The theme of this year’s festival, which will feature more than 50 events with 200 artists, is The Challenges of Our Times.
The festival runs until May 2 and presents free multilingual panels, debates and interviews in English, French, Spanish, Portuguese and Arabic.
“This very special edition of the festival is presented during a pandemic which isn’t letting up, but which has not got the better of our great energy and our endless will,” said William St-Hilaire, Blue Metropolis Executive and Artistic Director.
Organizers also plan to hand out seven literary prizes, including those from last year’s cancelled festival.

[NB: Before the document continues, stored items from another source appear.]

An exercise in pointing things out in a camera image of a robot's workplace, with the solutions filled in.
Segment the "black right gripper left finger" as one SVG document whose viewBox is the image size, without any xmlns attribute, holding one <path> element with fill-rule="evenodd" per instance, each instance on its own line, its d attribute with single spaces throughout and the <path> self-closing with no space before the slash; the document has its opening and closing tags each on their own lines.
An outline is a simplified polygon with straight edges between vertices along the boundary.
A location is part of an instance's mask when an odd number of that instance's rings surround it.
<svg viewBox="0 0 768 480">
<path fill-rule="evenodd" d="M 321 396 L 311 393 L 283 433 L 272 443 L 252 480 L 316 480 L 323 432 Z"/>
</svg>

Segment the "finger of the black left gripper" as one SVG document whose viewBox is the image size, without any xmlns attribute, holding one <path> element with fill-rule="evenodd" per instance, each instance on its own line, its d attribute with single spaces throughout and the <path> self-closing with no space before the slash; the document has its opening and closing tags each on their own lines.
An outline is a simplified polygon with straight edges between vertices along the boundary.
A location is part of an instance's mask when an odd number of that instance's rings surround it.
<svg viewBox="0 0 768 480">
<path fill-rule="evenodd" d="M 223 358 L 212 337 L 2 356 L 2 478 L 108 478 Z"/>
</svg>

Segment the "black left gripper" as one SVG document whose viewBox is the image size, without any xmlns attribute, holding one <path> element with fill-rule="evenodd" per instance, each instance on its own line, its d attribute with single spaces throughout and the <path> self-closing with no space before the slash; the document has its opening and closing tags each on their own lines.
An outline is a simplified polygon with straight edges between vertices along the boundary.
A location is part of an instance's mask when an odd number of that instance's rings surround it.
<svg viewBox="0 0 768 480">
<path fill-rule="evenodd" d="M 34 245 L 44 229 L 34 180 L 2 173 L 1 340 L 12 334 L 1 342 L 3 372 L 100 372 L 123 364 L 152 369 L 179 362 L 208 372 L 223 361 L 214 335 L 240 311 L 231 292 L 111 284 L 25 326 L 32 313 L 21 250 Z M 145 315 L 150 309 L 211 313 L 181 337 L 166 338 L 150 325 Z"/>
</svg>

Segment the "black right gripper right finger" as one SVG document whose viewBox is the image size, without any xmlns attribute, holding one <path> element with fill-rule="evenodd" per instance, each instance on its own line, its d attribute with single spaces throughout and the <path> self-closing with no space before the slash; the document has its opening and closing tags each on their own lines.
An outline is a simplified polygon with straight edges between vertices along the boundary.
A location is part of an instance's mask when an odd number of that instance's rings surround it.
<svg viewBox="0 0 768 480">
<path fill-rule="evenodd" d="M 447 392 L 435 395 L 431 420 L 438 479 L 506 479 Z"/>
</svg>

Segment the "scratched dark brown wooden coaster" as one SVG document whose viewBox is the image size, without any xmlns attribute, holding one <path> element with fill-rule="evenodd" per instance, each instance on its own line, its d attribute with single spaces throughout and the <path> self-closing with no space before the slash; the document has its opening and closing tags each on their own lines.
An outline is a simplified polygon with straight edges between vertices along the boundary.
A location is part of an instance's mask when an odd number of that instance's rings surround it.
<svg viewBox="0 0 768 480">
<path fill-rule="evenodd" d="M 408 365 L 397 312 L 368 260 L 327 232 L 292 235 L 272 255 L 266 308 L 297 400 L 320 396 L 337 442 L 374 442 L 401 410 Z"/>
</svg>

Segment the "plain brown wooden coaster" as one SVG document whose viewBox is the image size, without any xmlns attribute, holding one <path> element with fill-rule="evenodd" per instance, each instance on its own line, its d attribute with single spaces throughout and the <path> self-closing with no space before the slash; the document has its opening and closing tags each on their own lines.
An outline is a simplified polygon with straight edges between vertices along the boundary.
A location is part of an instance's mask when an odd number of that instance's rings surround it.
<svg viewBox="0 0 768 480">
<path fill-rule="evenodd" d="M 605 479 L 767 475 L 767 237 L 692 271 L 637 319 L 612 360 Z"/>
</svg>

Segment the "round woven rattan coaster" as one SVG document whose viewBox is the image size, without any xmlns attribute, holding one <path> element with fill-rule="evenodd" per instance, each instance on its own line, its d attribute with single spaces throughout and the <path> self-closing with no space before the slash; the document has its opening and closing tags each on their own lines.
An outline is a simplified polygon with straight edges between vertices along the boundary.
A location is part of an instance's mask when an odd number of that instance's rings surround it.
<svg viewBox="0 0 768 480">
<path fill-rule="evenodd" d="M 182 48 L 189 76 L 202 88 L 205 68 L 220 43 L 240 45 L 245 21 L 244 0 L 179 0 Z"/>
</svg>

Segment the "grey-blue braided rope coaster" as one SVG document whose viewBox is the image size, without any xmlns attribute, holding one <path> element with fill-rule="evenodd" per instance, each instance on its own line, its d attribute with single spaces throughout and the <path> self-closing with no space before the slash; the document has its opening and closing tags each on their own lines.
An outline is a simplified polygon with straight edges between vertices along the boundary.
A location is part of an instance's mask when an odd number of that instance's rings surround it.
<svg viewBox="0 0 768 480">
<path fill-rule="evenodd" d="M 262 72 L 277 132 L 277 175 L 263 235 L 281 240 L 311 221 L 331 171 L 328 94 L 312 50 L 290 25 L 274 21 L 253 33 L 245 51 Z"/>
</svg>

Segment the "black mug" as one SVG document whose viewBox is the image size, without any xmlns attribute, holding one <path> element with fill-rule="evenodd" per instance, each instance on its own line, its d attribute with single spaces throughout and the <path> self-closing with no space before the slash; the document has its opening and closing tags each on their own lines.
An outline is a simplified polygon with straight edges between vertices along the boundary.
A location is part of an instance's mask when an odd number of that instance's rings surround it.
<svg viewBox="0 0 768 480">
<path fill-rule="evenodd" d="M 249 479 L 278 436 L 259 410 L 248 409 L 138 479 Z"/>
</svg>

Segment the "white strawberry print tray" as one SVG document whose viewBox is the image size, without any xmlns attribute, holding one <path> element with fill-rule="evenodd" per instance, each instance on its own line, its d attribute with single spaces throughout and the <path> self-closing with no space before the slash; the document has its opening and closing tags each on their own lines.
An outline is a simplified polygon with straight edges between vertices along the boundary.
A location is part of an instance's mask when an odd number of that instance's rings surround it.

Mauritian-French author Nathacha Appanah will receive the Blue Metropolis Words to Change Prize; Canadian Richard Van Camp will be awarded the Blue Metropolis First Peoples’ Literary Prize; the Blue Metropolis Sciences and Literature Prize will go to French economist Thomas Piketty; Quebec writer André Roy is slated for the Blue Metropolis Violet Literary Prize; the 2020 Premio Metropolis Azul prize will go to Nicaraguan novelist Gioconda Belli, while Spanish author Javier Cercas will get this year’s Premio Metropolis Azul Prize; and the Blue Metropolis/Conseil des arts de Montréal Diversity Prize will go to writer Quebec and Chilean writer Nicholas Dawson.
This year’s edition of Blue Metropolis will also feature a new series of special events, Eight Headlining Events, that will bring together internationally-renowned authors to take on a wide variety of issues.
“We find ourselves at crossroads at this time—culturally, economically, environmentally and politically—and this year’s perspectives and exchanges converge on the past, present and future of what can and must change,” said David Bradford, the festival’s associate programming coordinator.
The festival’s Spanish and Portuguese-language programming features not only events with Belli and Cercas, but also legendary Brazilian musician Caetano Veloso in conversation with Portuguese journalist Alexandra Lucas Coelho.
“Nothing replaces la calidez of being in the same room with fellow readers and our worshipped writers, but we have created digital content that is engaging and dynamic,” said Ingrid Bejerman, curator of Azul. “Being a Brazilian otimista, I can’t wait to be virtually joined by readers and fans from all over the world. ¡Maravilloso!”